(MATERIAL FOR THIS TASK begins)
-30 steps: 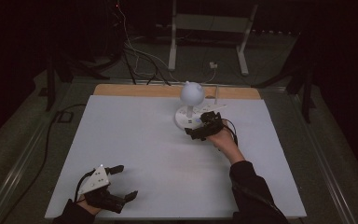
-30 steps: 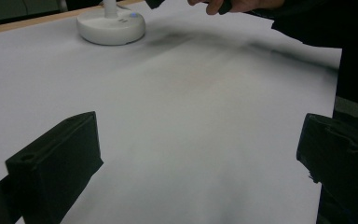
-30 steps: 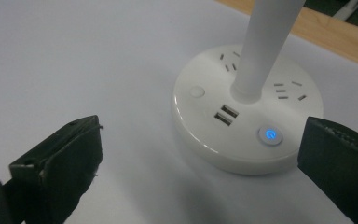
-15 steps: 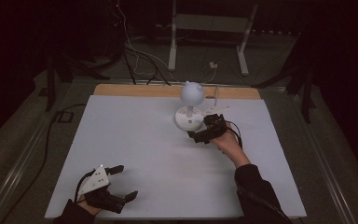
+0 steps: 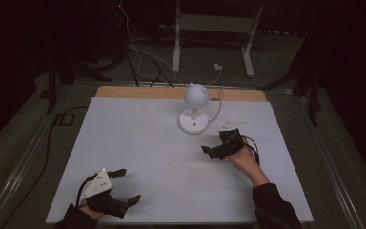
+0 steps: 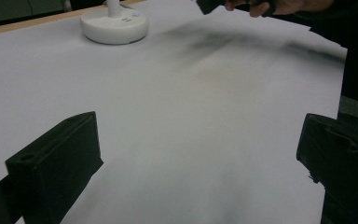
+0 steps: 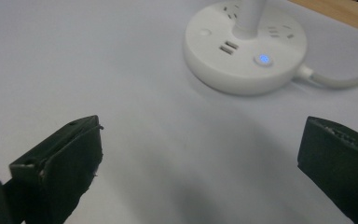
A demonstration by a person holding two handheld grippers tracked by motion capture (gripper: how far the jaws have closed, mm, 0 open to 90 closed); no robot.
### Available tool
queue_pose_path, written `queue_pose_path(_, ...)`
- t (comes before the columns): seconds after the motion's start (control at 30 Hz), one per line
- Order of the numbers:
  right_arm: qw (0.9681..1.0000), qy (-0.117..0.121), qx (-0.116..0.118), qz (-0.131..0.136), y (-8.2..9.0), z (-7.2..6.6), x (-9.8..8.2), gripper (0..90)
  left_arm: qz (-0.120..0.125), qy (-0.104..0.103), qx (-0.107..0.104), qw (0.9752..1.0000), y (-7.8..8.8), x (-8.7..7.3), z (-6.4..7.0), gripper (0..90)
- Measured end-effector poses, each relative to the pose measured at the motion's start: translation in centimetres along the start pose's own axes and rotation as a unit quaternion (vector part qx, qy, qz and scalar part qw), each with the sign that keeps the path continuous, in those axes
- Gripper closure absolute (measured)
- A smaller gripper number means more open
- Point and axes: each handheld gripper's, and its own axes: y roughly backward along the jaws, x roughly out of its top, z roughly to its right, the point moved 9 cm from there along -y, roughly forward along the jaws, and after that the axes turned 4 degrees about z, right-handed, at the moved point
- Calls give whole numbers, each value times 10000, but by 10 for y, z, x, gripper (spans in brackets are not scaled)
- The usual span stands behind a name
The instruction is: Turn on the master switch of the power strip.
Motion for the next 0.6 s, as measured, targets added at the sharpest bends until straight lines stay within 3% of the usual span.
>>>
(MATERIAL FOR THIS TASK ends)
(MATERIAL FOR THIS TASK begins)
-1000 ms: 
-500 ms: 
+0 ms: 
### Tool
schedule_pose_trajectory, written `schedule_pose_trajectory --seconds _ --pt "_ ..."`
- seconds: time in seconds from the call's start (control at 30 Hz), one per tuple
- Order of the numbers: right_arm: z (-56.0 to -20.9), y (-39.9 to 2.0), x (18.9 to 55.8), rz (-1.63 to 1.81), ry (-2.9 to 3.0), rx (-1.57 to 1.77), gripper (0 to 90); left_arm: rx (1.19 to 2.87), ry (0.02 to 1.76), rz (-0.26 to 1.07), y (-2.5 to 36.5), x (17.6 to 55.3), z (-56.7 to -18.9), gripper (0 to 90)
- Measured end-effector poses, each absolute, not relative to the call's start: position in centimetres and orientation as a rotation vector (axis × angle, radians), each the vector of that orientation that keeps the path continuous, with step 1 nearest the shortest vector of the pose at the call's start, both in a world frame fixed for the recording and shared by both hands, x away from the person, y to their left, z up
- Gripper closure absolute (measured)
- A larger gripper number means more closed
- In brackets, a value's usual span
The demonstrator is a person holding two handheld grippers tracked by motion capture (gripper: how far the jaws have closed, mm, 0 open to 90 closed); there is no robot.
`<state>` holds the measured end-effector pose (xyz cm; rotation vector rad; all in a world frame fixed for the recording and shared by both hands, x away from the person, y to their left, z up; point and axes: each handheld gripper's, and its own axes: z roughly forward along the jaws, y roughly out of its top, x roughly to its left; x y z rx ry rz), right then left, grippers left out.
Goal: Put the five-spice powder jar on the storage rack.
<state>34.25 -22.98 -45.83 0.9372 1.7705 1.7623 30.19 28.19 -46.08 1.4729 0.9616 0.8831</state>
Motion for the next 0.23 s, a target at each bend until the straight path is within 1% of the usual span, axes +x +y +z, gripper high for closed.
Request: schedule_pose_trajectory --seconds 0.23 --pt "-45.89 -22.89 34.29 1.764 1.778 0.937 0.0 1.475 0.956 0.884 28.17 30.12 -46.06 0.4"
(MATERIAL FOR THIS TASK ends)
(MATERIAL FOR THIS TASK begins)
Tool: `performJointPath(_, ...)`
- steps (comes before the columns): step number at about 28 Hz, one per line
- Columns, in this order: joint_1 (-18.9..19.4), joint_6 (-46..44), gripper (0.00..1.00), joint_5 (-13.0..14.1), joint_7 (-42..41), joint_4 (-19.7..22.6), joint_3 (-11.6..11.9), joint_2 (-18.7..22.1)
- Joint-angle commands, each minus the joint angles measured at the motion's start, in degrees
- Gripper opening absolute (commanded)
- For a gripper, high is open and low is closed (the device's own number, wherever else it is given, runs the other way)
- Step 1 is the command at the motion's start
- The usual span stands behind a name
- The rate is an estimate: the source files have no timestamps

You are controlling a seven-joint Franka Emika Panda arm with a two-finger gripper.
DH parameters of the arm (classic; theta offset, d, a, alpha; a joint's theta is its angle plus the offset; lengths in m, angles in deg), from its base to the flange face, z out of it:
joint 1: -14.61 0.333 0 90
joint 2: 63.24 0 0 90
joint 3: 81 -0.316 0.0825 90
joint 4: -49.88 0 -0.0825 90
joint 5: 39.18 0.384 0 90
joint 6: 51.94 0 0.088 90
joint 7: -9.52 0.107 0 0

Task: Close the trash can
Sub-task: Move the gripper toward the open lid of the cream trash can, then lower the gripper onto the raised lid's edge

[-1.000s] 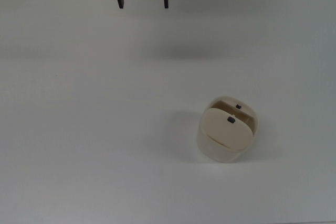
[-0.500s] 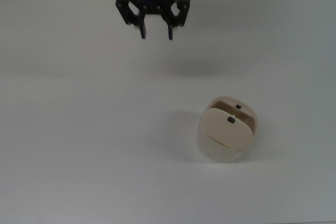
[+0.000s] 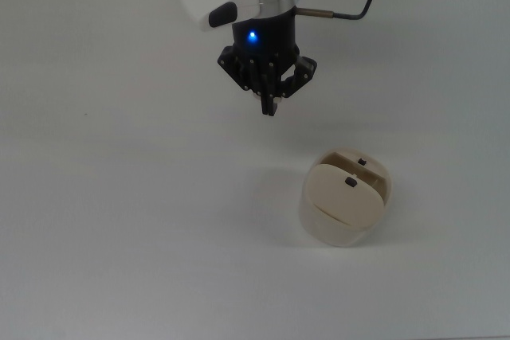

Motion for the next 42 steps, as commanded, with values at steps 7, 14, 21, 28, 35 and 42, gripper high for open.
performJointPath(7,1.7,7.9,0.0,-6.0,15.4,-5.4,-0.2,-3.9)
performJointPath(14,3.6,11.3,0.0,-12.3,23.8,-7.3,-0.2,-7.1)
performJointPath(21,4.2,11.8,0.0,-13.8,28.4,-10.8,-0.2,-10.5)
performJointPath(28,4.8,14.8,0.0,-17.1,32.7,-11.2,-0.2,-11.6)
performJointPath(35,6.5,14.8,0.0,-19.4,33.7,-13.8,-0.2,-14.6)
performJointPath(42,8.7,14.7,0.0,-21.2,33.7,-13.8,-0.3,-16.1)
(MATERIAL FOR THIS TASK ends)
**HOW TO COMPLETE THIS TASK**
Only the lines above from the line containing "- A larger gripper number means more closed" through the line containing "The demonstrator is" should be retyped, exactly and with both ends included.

**TASK RESPONSE**
- A larger gripper number means more closed
- In brackets, a value's usual span
The demonstrator is a person holding two handheld grippers tracked by motion capture (gripper: how far the jaws have closed, mm, 0 open to 90 closed); there is no robot.

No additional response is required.